The Research and Development Tax Credit is a tax incentive to encourage businesses and companies of all sizes to conduct research and development in the United States, according to AlliantGroup. When a company invests in certain research and development activities, it qualifies for the credit, which lowers the amount of tax the company pays, according to the Tax Foundation.
The Internal Revenue Service typically considers research and development expenditures as capital expenses, but its research and development tax credit rules allow qualified business and corporate taxpayers to deduct their expenditures as business expenses, according to the IRS. The taxpayers can claim the research and development credit against their tax liability and combine the credit with other parts of the general business credit.
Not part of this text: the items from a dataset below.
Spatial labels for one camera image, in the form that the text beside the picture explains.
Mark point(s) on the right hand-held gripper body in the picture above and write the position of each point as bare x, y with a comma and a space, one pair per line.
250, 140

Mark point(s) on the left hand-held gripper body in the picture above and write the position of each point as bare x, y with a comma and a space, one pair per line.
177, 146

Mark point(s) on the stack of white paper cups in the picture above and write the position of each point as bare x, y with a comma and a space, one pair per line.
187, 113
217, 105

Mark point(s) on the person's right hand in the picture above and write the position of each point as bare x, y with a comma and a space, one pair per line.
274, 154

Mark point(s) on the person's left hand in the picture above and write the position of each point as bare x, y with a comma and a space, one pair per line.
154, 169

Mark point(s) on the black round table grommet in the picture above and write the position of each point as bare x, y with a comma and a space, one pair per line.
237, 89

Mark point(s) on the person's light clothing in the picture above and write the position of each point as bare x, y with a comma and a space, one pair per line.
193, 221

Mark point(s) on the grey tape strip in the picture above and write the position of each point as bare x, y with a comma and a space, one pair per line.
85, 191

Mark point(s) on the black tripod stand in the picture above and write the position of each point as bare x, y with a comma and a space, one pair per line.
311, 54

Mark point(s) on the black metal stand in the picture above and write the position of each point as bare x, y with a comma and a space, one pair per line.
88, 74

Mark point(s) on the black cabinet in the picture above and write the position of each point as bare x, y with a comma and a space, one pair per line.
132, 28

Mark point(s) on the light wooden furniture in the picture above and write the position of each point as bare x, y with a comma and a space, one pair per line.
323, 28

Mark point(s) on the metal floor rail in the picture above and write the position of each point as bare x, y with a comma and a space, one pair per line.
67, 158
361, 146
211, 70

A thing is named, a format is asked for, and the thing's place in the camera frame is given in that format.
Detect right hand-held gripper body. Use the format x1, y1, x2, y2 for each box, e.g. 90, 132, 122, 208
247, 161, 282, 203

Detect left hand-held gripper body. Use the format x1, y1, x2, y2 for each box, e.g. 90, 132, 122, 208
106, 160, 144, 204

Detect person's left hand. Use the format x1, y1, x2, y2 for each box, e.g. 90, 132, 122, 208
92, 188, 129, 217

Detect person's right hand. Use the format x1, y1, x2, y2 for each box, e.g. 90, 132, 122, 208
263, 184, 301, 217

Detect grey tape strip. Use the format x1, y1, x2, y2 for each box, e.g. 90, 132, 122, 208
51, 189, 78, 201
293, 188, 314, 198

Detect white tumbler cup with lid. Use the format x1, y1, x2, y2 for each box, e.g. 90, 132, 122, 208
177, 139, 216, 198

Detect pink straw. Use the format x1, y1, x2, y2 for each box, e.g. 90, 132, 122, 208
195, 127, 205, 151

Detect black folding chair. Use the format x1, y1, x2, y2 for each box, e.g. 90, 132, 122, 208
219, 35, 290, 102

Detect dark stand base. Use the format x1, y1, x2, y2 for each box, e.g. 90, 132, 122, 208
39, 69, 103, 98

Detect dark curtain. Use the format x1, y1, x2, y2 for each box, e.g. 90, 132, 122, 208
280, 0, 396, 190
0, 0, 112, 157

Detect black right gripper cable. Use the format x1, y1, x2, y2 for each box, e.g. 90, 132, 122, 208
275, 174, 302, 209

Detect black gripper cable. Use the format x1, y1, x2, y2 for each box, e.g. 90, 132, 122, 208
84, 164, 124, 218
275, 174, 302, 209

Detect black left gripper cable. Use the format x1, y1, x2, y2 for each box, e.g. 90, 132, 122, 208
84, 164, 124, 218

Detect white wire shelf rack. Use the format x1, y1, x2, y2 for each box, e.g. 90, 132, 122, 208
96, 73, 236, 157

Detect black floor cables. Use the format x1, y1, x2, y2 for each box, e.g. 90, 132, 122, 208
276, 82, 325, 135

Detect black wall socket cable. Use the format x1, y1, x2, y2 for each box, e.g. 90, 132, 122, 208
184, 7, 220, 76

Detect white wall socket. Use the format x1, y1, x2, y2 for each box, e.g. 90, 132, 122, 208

Companies with laboratory scientists are not the only ones eligible to take advantage of research and development tax credits, notes AlliantGroup. Based on the Internal Revenue Code definition of research and development, many businesses and industries can qualify for the tax credits. The manufacturing, architecture, food and beverage, tool and die, and agriculture industries are among those having common practices that make them eligible for the tax credits.
Research and development tax credit supporters contend the credits encourage research that typically does not produce short-term economic benefits, but does produce long-term societal benefits, explains the Tax Foundation. Tax credit opponents contend that instituting the credits, especially at the state level, gives government agencies the power to decide what research is beneficial and that the credits make the tax system more complicated.